Completed on 23 Aug 2016
Login to endorse this review.
The manuscript by Chen et al is significantly revised in the light of the comments made by my earlier review and one other reviewer. Nevertheless, the response to the following concern continues to remain less than satisfactory, the manuscript is not ready to be accepted. Can the authors further adequately address the following concern?
The authors claim their method to be very sensitive (lines 55-58, Page 5). How does their approach avoid picking up false positives or even simple sequencing artifacts? Can they show that with further analyses?
The authors implement the sCNAPhase algorithm while posing a normal sample as a tumor sample, and while they detect tumor purity to be < 0.1% in this scenario, they also detect a lot of spurious sCNA peaks. The authors' recommendation here is to discard any sCNAs observed for <1% tumor cellularity. However, they do not seem to address the fact that they do observe spurious peaks, and hence there is a certain likelihood of such spurious peaks appearing at other (all) ranges of tumor purity, as well. In such a scenario, how does one, therefore, rely on the approach itself, that has a tendency to be over-sensitive and hence detect more than necessary sCNAs?

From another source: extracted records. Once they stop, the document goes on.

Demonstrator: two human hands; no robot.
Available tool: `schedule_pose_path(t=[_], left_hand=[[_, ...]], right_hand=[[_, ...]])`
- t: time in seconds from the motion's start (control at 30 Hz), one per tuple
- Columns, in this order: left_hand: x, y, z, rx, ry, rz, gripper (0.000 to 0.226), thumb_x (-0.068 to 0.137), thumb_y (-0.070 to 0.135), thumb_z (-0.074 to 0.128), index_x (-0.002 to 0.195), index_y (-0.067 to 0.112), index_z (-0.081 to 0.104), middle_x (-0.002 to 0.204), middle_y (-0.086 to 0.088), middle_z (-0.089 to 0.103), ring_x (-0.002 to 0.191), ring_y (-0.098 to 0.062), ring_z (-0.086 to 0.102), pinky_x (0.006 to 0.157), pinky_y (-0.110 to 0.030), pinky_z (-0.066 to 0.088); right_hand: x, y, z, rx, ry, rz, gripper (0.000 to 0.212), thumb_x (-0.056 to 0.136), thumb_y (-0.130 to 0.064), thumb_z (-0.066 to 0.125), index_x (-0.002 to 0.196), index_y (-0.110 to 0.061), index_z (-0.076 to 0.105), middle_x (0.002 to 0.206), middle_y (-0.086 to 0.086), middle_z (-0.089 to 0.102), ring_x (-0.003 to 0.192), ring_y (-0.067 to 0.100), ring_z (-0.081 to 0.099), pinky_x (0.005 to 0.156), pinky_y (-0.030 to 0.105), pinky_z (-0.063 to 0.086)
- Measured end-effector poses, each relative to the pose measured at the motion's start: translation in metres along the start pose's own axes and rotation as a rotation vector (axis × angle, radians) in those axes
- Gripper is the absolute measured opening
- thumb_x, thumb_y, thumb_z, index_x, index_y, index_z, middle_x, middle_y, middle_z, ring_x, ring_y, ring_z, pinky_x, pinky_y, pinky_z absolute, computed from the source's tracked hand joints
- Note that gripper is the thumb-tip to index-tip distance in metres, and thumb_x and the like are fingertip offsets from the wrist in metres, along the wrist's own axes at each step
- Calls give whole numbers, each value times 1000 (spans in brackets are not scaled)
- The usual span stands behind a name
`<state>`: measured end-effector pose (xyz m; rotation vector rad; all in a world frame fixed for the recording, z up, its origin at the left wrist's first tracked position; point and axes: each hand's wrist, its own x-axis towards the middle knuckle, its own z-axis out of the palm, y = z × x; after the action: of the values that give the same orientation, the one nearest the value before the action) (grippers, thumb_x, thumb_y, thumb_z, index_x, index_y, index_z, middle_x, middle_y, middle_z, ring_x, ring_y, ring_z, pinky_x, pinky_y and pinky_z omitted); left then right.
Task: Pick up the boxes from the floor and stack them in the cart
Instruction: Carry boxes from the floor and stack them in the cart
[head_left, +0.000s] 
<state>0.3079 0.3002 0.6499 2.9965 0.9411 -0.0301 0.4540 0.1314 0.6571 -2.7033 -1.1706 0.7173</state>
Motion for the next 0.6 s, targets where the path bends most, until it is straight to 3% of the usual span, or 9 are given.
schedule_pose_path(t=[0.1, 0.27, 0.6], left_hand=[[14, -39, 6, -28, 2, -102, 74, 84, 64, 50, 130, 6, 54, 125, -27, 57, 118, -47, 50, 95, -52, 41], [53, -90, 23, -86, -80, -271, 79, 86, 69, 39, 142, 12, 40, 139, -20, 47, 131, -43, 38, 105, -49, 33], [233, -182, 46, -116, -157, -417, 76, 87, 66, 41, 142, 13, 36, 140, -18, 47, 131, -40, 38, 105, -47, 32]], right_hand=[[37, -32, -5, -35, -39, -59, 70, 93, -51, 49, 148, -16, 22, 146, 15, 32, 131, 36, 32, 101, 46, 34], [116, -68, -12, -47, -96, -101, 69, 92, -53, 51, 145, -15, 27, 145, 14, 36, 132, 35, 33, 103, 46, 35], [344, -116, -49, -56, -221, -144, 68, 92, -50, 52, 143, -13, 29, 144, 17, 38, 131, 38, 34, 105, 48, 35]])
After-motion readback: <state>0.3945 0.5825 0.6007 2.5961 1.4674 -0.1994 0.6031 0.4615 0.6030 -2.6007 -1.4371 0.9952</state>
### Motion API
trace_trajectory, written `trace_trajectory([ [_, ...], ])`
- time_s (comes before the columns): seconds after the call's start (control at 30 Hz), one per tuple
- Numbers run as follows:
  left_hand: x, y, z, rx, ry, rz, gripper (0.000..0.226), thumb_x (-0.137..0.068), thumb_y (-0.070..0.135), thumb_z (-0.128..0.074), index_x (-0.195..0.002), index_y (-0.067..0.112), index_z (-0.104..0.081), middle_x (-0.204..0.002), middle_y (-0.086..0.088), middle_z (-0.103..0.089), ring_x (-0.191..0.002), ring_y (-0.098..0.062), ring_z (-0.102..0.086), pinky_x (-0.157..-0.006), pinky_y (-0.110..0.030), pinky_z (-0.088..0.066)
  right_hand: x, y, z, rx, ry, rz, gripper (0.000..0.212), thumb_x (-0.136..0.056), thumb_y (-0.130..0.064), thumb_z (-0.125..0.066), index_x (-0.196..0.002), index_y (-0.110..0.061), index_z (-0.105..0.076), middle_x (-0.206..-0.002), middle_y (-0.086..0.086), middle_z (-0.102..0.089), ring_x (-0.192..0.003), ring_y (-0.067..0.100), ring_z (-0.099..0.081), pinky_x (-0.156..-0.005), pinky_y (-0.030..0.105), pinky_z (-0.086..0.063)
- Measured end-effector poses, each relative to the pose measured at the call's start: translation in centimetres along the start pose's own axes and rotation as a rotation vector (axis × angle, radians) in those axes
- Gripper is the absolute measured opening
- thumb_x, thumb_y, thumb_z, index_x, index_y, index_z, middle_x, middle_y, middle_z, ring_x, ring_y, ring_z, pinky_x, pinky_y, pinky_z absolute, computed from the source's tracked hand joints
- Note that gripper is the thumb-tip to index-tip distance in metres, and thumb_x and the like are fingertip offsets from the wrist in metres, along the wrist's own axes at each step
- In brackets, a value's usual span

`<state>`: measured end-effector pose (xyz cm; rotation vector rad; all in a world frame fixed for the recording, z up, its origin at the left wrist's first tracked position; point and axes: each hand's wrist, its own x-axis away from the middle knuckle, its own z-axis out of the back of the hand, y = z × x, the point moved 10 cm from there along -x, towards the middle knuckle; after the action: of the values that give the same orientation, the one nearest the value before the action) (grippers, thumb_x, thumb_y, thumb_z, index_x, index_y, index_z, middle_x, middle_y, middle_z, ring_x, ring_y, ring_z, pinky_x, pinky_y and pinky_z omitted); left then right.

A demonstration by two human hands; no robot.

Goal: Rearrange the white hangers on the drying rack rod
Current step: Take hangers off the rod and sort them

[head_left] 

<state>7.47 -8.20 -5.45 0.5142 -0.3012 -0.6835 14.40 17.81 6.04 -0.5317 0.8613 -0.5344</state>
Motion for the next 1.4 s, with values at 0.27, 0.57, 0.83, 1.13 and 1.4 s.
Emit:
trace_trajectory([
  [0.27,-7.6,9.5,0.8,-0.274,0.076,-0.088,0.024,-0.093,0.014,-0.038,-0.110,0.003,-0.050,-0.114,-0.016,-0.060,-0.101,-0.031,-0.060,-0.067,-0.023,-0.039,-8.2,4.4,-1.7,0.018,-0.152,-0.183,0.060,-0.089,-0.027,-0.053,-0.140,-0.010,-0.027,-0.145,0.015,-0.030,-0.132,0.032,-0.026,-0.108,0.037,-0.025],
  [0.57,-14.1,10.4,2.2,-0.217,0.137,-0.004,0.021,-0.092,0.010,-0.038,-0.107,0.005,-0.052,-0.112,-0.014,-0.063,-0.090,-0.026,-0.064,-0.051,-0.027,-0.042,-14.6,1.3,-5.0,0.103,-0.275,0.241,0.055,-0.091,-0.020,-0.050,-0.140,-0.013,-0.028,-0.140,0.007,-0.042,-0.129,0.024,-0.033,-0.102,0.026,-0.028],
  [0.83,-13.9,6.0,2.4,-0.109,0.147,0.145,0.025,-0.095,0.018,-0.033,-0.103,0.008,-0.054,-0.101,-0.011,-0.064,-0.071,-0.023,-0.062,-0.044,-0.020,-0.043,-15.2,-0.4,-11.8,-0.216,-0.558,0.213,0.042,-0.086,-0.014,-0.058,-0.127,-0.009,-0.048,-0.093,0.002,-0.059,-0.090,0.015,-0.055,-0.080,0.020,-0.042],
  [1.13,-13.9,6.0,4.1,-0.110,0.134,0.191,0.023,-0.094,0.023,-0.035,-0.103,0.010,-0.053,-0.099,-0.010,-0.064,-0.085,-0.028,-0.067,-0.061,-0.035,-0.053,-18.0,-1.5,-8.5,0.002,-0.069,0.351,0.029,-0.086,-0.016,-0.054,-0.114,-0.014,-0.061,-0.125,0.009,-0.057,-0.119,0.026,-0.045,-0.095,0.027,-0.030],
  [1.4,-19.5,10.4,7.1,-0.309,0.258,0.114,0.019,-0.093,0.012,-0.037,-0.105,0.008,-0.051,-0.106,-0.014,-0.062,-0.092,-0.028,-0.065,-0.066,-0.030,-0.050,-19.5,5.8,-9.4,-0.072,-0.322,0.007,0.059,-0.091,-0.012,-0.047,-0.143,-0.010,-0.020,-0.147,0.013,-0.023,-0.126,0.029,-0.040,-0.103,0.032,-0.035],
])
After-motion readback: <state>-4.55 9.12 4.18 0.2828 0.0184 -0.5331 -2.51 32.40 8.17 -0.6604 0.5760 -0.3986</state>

I recommend that a basal noise correction module be modeled from the spurious peaks observed in the <1% tumor cellularity scenario and built in the sCNAPhase algorithm in order to make it sensitive and specific at the same time.
We apologise for not addressing this question adequately in our original resubmission. A low tumour purity paramater has the effect of 'zooming in' on the data and thus magnifying the effect of small changes in allele frequency. Thus, if the model correctly identifies a very low tumour proportion, it has the effect of magnifying small fluctuations as potential copy number signals. The other methods we tested also suffer a drop in specificity at this boundary of detectable cellularity, with the difference that the boundary for these tools is much higher. We provide sensitivity and specificity results for higher purity and we show that the specificity remains high down to 10% tumour purity.
However, we do agree with the reviewer that the threshold of cellularity of 1% is somewhat arbitrary, and this is unsatisfying. In order to provide a robust way of avoiding spurious sCNA calls without an arbitrary purity threshold, we show in the current version how we can use significance testing to identify the presence of detectable tumour DNA. In particular, we show that all the 0% mixtures have no detectable tumour DNA, whereas all of the 10% and 3 of 4 of 5% mixtures have detectable tumour DNA. In this way, investigators who use our tool will be able to first assess the presence of tumour DNA, and then run sCNAPhase for sCNA segmentation, confident the detected sCNA have a low false positive rate.
In sCNAphase workflow (line 248-252), we add following lines:
“By default, sCNAphase uses Equation 4 to calculate the distribution of p-values for the observed parental haplotype counts under a null model. This is used to infer the presence of tumor DNA. If the distribution of p-values matches the expected distribution in the QQ plot, then running sCNAphase is not recommended as there is not a strong enough signal in the data to infer the copy number segmentation. ”
emphasized the tumor-presence test routinely runs before the copy number profiling. This model-free test is able to recognize no or very low tumor content, yet still sensitive enough to recognize the 5% or 10% tumor content, as shown in the new Figure (Supplementary Figure S6), described in Line 388-394
“It did, however, identify spurious sCNAs present at this level of purity. On this basis, we can recommend that the sCNAphase segmentation should be disregarded if the estimated tumor cellularity is less than 1%. In order to avoid inference of spurious sCNA, sCNAphase also performs an initial significance test that infers whether there is detectable tumor DNA in the mixture (see Methods). The output QQ-plots for the four cell-lines at 0% showed no inflation of the test statistics, indicating no detectable tumor DNA, whereas substantial inflation of the test statistic was observed for 10% mixture samples and most of the 5% samples (Supplementary Figure S6).”